### Required work
Repeat the listing below line for line, exactly as shown.

↓

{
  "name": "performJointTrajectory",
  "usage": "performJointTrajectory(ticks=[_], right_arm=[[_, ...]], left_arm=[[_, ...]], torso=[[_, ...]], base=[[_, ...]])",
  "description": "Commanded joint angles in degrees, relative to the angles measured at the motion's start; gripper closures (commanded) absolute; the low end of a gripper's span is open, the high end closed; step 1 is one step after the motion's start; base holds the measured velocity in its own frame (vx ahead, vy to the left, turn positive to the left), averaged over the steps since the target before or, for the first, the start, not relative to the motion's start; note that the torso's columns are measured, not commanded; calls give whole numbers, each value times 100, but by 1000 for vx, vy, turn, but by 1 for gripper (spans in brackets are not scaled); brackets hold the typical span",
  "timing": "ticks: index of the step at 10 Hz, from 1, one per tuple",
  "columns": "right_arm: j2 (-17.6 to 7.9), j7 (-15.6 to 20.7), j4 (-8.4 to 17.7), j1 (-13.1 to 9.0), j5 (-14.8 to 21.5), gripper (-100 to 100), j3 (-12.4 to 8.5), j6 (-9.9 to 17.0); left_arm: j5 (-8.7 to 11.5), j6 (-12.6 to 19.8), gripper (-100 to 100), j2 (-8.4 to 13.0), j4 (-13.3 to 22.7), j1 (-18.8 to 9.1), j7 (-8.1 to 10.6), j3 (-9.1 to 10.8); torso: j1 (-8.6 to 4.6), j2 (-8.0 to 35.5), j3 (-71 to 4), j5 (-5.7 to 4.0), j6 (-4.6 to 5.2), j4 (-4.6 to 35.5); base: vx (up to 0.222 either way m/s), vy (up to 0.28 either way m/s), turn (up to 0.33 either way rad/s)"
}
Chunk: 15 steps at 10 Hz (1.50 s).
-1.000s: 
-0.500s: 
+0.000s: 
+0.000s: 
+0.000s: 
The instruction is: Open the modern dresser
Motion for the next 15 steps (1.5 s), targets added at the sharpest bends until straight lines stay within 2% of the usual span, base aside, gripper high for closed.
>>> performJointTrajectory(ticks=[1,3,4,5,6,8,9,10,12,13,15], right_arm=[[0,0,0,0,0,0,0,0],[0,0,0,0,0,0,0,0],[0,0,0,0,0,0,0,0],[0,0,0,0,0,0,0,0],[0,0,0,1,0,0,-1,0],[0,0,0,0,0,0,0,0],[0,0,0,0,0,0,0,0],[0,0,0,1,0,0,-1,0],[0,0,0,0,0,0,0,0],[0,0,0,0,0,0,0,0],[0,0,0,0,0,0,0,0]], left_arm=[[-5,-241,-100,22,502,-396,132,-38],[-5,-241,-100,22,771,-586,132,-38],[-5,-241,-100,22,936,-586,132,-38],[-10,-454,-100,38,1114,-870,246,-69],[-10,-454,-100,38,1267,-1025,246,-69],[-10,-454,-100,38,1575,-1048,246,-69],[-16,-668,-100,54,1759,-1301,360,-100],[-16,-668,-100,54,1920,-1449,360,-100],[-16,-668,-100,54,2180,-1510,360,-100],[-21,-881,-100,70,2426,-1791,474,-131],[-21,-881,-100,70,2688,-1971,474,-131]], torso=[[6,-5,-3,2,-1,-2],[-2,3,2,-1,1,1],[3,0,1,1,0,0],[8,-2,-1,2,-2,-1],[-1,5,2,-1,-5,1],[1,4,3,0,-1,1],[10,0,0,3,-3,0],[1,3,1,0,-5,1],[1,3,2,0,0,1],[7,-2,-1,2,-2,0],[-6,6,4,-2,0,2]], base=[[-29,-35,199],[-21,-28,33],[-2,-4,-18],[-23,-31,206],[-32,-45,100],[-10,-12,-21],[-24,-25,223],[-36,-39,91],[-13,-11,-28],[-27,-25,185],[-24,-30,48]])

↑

### Expected output
{
  "name": "performJointTrajectory",
  "usage": "performJointTrajectory(ticks=[_], right_arm=[[_, ...]], left_arm=[[_, ...]], torso=[[_, ...]], base=[[_, ...]])",
  "description": "Commanded joint angles in degrees, relative to the angles measured at the motion's start; gripper closures (commanded) absolute; the low end of a gripper's span is open, the high end closed; step 1 is one step after the motion's start; base holds the measured velocity in its own frame (vx ahead, vy to the left, turn positive to the left), averaged over the steps since the target before or, for the first, the start, not relative to the motion's start; note that the torso's columns are measured, not commanded; calls give whole numbers, each value times 100, but by 1000 for vx, vy, turn, but by 1 for gripper (spans in brackets are not scaled); brackets hold the typical span",
  "timing": "ticks: index of the step at 10 Hz, from 1, one per tuple",
  "columns": "right_arm: j2 (-17.6 to 7.9), j7 (-15.6 to 20.7), j4 (-8.4 to 17.7), j1 (-13.1 to 9.0), j5 (-14.8 to 21.5), gripper (-100 to 100), j3 (-12.4 to 8.5), j6 (-9.9 to 17.0); left_arm: j5 (-8.7 to 11.5), j6 (-12.6 to 19.8), gripper (-100 to 100), j2 (-8.4 to 13.0), j4 (-13.3 to 22.7), j1 (-18.8 to 9.1), j7 (-8.1 to 10.6), j3 (-9.1 to 10.8); torso: j1 (-8.6 to 4.6), j2 (-8.0 to 35.5), j3 (-71 to 4), j5 (-5.7 to 4.0), j6 (-4.6 to 5.2), j4 (-4.6 to 35.5); base: vx (up to 0.222 either way m/s), vy (up to 0.28 either way m/s), turn (up to 0.33 either way rad/s)"
}
Chunk: 15 steps at 10 Hz (1.50 s).
-1.000s: 
-0.500s: 
+0.000s: 
+0.000s: 
+0.000s: 
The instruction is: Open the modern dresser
Motion for the next 15 steps (1.5 s), targets added at the sharpest bends until straight lines stay within 2% of the usual span, base aside, gripper high for closed.
>>> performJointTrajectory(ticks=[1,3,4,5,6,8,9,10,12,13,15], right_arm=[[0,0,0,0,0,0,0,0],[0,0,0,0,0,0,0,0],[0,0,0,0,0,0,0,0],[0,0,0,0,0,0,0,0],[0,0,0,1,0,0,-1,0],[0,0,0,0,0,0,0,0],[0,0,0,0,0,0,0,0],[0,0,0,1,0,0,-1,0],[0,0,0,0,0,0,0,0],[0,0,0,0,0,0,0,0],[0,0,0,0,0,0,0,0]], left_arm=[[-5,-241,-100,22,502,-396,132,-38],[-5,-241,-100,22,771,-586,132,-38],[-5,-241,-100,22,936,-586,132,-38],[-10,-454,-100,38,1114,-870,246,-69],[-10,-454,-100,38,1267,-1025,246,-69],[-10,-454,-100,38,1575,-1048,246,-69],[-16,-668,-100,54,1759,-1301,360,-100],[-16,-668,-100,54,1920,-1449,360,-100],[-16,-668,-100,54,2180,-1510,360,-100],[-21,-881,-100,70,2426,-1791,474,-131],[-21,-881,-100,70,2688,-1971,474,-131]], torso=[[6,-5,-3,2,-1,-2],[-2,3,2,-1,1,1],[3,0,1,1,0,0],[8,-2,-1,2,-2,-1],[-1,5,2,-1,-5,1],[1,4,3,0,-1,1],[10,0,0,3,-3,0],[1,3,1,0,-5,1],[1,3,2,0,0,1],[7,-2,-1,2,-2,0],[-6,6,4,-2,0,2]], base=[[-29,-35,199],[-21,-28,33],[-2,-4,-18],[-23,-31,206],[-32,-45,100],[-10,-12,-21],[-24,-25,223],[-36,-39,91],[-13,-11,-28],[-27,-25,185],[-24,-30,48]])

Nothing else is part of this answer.